Key value for chemical safety assessment
Additional information
Justification for classification or non-classification
Acute oral toxicity
There are two reliable studies for acute oral toxicity testing (Borzelleca_ 1988 and Tardiff 1980). Both studies were used for weight of evidence. The study performed by Borzelleca in 1988 leads to an LD50 >100 and <300 mg/kg bw whereas the study conducted by Tardiff 1980 results in an LD50 of 300 mg/kg bw. Taken both studies into consideration for classification an LD50 ≤ 300 mg BaCl2/kg bw required a classification and labelling as "acute tox 3"; H301 (toxic if swallowed) according to GHS.
Specific target organ toxicant (STOT) – single exposure: oral
The classification criteria according to regulation (EC) 1272/2008 as specific target organ toxicant (STOT) – single exposure, oral are not met since no reversible or irreversible adverse health effects were observed immediately or delayed after exposure and no effects were observed at the guidance value, oral for a Category 1 classification of 300 mg/kg bw and at the guidance value, oral for a Category 2 classification of 2000 mg/kg bw in addition to this effects which were responsible for the death of the animals. No classification required.
Acute dermal toxicity
According to the SIAR 27 prepared for barium chloride, an acute dermal toxicity study on barium chloride was conducted according to OECD TG 402, in compliance with GLP. In this study, the dermal LD50 was greater than 2000 mg BaCl2/kg bw in rats. It is note here that the primary data could not be made available by the registrant but using the secondary information no classification according to regulation (EC) 1272/2008 will be necessary for barium chloride.
Acute inhalation toxicity
There is only one study on acute toxicity via inhalation available. This study was performed with a limit concentration of 1.1 mg/L barium chloride dihydrate which relates to a concentration of 0.94 mg/L barium chloride. One out of ten animals died within the observation period. Due to animal welfare reasons, it was decided not to perform a full test with 5 concentrations at higher concentration. Instead, since according to regulation (EC) 1272/2008 the threshold value for LC50is >= 1 mg/L, it can reasonably be stated that the LC50of barium chloride is > 1 mg/L and therefore a classification and labelling of barium chloride as "acute tox. 4"; H332 (harmful via inhalation) according to GHS is required.

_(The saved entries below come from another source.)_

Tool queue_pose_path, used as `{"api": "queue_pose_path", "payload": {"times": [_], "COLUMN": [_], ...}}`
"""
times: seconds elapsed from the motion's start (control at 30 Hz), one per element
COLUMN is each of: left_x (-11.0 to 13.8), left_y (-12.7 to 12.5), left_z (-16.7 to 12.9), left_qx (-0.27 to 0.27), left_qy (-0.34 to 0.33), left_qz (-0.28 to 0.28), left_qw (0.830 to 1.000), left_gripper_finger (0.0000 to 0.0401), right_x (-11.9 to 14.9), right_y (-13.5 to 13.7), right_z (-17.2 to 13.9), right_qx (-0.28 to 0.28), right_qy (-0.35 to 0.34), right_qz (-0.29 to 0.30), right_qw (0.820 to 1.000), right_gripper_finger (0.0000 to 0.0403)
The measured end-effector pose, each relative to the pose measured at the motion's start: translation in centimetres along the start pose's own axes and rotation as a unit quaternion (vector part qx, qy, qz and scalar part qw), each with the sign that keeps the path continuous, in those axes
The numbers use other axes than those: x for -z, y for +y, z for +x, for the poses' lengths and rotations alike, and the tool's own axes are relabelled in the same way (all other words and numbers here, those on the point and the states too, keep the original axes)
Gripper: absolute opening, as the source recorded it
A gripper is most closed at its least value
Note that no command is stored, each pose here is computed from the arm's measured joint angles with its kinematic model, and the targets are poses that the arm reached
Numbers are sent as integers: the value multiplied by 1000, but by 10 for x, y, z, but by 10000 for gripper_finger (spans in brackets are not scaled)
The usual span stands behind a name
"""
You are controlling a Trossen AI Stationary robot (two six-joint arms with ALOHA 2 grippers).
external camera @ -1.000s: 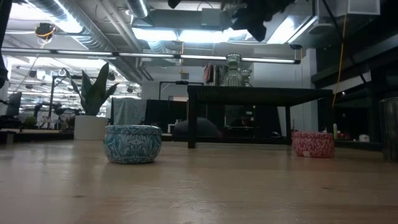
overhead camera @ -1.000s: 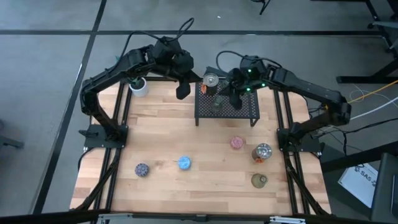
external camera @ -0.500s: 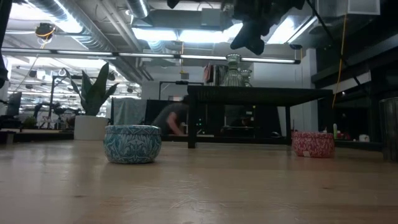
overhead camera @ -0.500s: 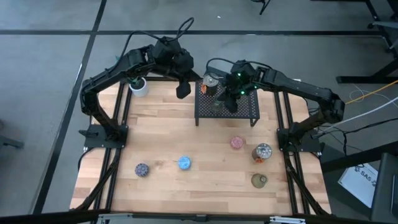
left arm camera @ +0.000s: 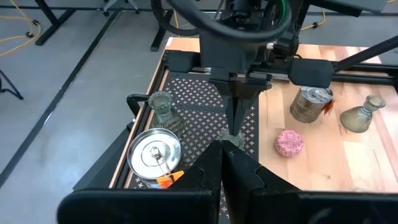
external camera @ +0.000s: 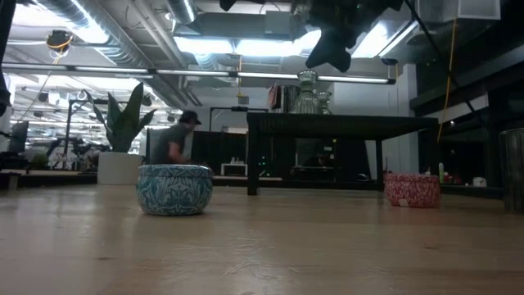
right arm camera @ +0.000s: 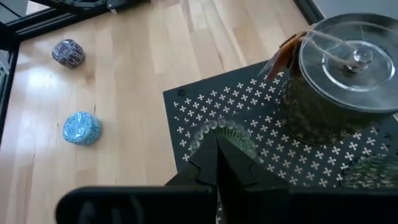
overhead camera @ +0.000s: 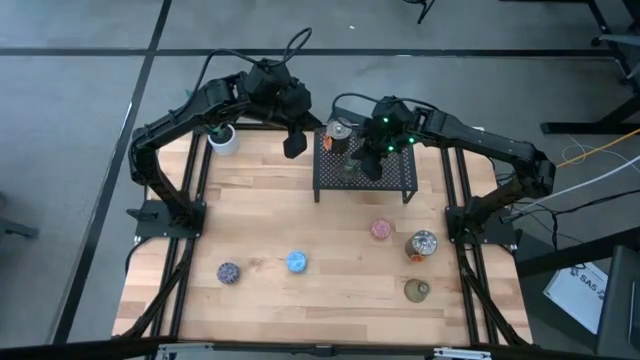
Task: Pick & Place candle stick holders
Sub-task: Put the top green vase candle holder on the shelf aligned with the other green vase candle holder
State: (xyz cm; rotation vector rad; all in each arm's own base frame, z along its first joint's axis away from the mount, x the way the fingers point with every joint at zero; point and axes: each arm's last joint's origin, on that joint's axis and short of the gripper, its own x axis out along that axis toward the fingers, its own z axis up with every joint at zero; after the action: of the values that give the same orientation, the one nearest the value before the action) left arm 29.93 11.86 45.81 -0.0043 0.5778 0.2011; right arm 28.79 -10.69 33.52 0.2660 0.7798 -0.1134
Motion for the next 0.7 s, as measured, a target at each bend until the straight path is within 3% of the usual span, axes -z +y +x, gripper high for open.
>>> {"api": "queue_pose_path", "payload": {"times": [0.17,0.4,0.7], "left_x": [5,33,51], "left_y": [-1,-4,-9], "left_z": [5,36,67], "left_qx": [8,26,57], "left_qy": [14,84,71], "left_qz": [-6,-27,-28], "left_qw": [1000,996,995], "left_gripper_finger": [2,2,2], "right_x": [0,-2,-3], "right_y": [2,9,18], "right_z": [-3,-28,-68], "right_qx": [-1,1,24], "right_qy": [-2,-44,-117], "right_qz": [-2,-13,-37], "right_qw": [1000,999,992], "right_gripper_finger": [0,0,0]}}
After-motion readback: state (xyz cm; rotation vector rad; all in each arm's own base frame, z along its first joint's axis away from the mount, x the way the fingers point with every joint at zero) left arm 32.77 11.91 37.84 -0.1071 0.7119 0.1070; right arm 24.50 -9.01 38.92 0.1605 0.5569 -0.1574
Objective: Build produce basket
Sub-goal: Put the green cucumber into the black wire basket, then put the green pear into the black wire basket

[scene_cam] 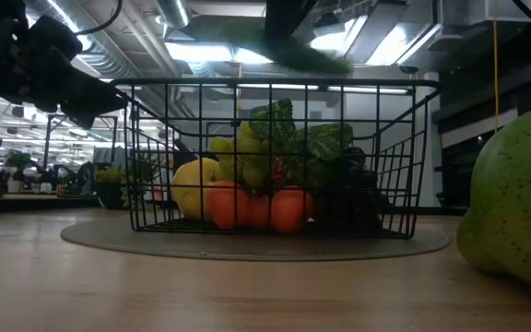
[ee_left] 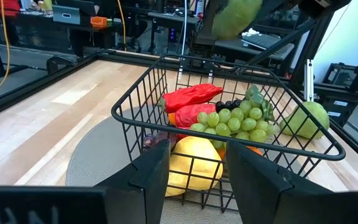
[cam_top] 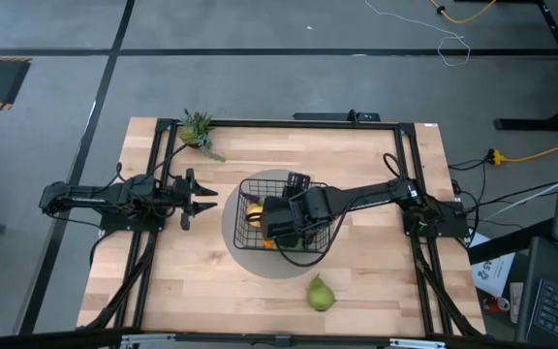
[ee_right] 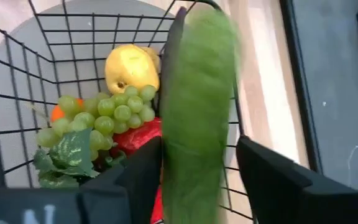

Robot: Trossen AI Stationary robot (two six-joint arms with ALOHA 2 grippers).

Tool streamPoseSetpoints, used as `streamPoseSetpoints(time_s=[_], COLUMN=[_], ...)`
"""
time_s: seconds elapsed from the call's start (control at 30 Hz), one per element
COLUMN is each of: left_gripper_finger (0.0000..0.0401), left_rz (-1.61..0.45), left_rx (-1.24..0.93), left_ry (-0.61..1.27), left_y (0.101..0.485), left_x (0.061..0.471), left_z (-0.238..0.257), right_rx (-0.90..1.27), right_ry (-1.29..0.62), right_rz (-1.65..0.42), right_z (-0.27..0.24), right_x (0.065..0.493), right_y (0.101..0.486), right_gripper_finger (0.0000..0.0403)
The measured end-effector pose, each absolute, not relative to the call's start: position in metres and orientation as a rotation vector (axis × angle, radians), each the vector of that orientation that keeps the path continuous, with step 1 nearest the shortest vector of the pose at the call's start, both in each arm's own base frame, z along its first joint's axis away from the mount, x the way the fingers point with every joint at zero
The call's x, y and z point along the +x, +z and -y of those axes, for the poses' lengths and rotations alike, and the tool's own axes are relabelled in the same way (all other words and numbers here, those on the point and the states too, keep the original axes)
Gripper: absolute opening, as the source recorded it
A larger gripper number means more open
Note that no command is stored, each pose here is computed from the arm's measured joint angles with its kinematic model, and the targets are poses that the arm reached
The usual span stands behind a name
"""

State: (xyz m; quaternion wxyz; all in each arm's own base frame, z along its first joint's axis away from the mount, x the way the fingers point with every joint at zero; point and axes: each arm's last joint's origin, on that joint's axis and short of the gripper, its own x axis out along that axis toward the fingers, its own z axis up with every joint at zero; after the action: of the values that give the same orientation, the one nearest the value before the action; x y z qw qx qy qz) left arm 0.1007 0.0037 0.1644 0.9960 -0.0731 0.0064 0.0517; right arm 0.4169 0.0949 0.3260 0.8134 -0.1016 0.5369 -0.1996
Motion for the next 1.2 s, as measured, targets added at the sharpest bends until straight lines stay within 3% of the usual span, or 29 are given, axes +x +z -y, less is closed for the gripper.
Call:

Specific target organ toxicant (STOT) – single exposure: inhalation
The classification criteria according to regulation (EC) 1272/2008 as specific target organ toxicant (STOT) – single exposure, inhalation are not met since no reversible or irreversible adverse health effects were observed immediately or delayed after exposure and no effects were observed at the guidance value, inhalation for a Category 1 classification of <= 1 mg/L/4h and at the guidance value, inhalation for a Category 2 <= 5 mg/L/4h - > 1 mg/L/4h. No additional classification required.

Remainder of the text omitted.